Finding even propositional proofs is an NP-hard problem, so of course proofs are a matter of strategies and tactics rather than a fixed procedure. I like to suggest that students focus on the logical structure of what they are being given and on the structure of what is being proved in order to figure out how to proceed. The overall strategy I suggest is to figure out a proof based on working from both ends by (1) applying the tearing apart rules to the givens in a forward direction and (2) working backwards from the end of the proof by seeing how the proof rules could allow one to build up the goal and then trying to get the two to meet in the middle.

That first part which involves getting students to take a multilayered set of definitions and be able to break them down into their true meaning is a big part of the battle but the notion of writing the last part of the proof and working backwards to guide the structure of the rest of the proof to be filled in the middle is also important.
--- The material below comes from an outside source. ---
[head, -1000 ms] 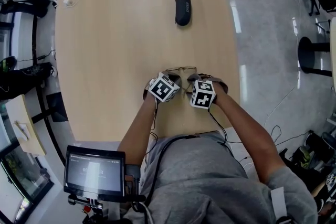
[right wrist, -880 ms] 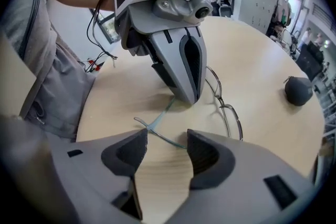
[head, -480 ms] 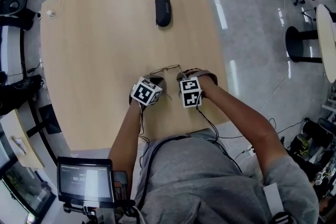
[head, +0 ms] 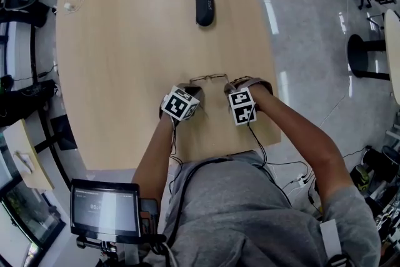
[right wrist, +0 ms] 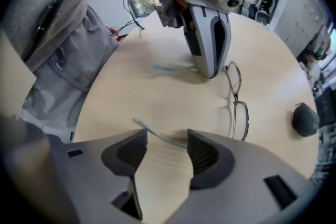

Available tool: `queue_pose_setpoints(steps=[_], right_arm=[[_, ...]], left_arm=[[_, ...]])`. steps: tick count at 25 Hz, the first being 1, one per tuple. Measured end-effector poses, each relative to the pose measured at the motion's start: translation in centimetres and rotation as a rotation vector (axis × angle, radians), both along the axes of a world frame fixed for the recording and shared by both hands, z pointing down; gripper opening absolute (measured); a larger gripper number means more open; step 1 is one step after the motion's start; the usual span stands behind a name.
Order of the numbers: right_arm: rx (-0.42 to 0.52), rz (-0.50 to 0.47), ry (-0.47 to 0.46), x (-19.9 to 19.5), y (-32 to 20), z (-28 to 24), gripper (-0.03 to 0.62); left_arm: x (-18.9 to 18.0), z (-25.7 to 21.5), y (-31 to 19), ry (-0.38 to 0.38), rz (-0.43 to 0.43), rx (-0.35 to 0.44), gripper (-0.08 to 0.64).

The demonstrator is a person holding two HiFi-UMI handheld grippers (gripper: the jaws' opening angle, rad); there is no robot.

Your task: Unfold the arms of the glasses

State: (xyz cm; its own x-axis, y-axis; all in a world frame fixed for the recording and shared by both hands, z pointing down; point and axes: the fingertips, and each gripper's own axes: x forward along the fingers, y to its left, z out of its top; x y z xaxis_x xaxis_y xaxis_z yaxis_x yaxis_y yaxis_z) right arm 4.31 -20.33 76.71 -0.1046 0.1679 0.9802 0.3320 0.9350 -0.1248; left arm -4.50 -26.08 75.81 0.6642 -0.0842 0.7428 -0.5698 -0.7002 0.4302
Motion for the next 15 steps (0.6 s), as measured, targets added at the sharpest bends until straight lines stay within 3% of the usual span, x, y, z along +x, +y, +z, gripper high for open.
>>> queue_pose_setpoints(steps=[8, 15], right_arm=[[0.081, -0.212, 0.084, 2.4, -1.3, 0.1, 0.238], [0.139, -0.222, 0.130, 2.5, -1.5, 0.7, 0.236]], left_arm=[[0.3, 0.0, -0.1, 0.003, 0.003, 0.016, 0.005], [-0.4, 0.0, 0.3, 0.029, -0.017, 0.058, 0.006]])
One of the reasons that I like the above approach is that it makes the structure of induction proofs, which are one of the most mysterious and magical aspects of proofs in English, seem a completely normal approach to the problem (given the induction axiom/proof rule which everyone can easily accept and understand).

I don’t stick with the formal stuff for long but always suggest it as a way for students to think about proof strategies when they are stuck.

December 28, 2015 3:04 pm

Good points.

7. December 28, 2015 7:26 pm

I very much like the notion of rhetoric leading in to proofs. I think, for all its formalisms and symbol-shunting, math is a very human experience and endeavor. Contextualizing it via human understanding and rhetoric before making sure it’s rigorous in the mathematical language sounds like a great idea that will give them an intuition for the field that fits within their own context and understanding.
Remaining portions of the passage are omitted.